Closed eparisis closed 1 year ago
Hi, we don't officially provide conversion scripts because we can't keep up with tools producing each a different format, and some tools like MetaPhlAn nowadays already support the CAMI Bioboxes format. However, we created Bioboxes in the past including conversion scripts that might be helpful at https://github.com/CAMI-challenge/docker_profiling_tools
Example converting Bracken output to the CAMI Bioboxes format: https://github.com/CAMI-challenge/docker_profiling_tools/blob/master/bracken/convert_bracken.py It uses NCBI taxdump files.
I hope this helps.
I am actually trying to implement this for kraken2 as a start but what I do is, convert the kraken2 output into Biom and extract from there the OTU Table (which is also very nice to use in Phyloseq - R). I'm probably going to output workflows from other tools in the same format.
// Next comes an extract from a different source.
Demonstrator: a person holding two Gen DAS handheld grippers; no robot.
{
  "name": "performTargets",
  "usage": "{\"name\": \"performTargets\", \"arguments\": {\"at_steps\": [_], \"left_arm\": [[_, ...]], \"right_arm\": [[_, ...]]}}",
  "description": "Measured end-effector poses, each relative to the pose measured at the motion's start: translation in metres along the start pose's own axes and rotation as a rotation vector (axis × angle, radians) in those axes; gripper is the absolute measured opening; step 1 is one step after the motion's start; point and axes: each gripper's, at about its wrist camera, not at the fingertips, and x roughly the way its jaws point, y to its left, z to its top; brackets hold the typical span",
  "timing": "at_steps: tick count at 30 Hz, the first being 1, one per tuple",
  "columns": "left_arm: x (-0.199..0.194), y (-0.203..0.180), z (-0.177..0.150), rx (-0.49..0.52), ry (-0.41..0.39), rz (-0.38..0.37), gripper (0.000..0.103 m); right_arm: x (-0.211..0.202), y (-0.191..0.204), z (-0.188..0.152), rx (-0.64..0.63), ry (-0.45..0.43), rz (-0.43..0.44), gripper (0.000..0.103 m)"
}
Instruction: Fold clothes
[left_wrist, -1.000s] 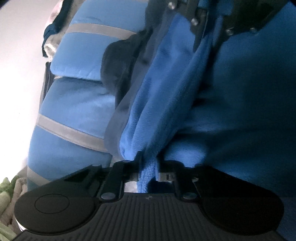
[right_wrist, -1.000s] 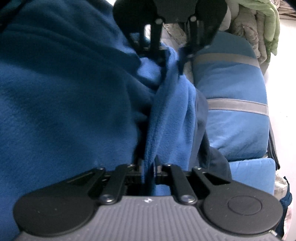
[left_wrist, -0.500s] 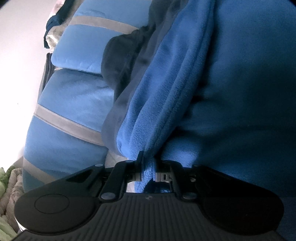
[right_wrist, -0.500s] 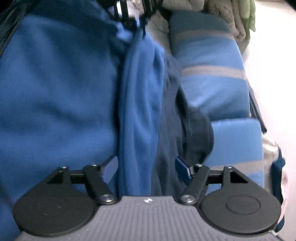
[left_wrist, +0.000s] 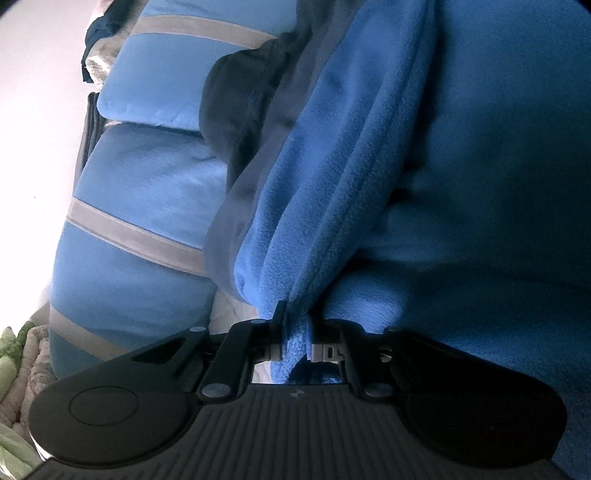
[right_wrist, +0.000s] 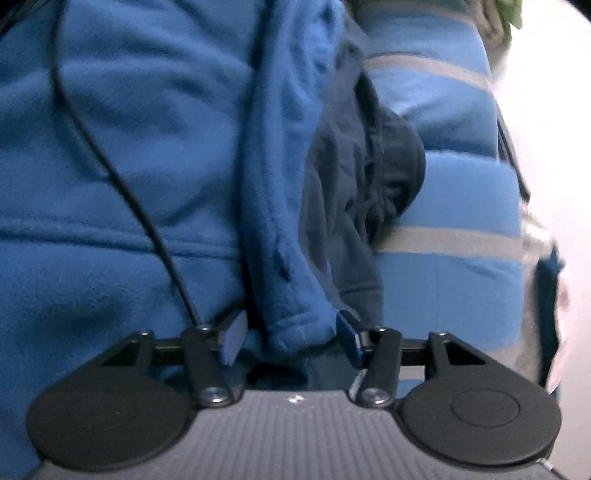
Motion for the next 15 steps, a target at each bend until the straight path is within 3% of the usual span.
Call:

Thanks a lot, I will have a look into those scripts you mentioned.
Hi there. I am not sure how to convert my taxonomic profile into the CAMI Bioboxes Format. Suppose I run 2 different tools for taxonomic binning and convert the results into a simple OTU Table. Am I supposed to write a script manually to convert this into CAMI format?
Are there any scripts available to convert basic taxonomic profilers' outputs into CAMI Format?
I really appreciate any help you can provide.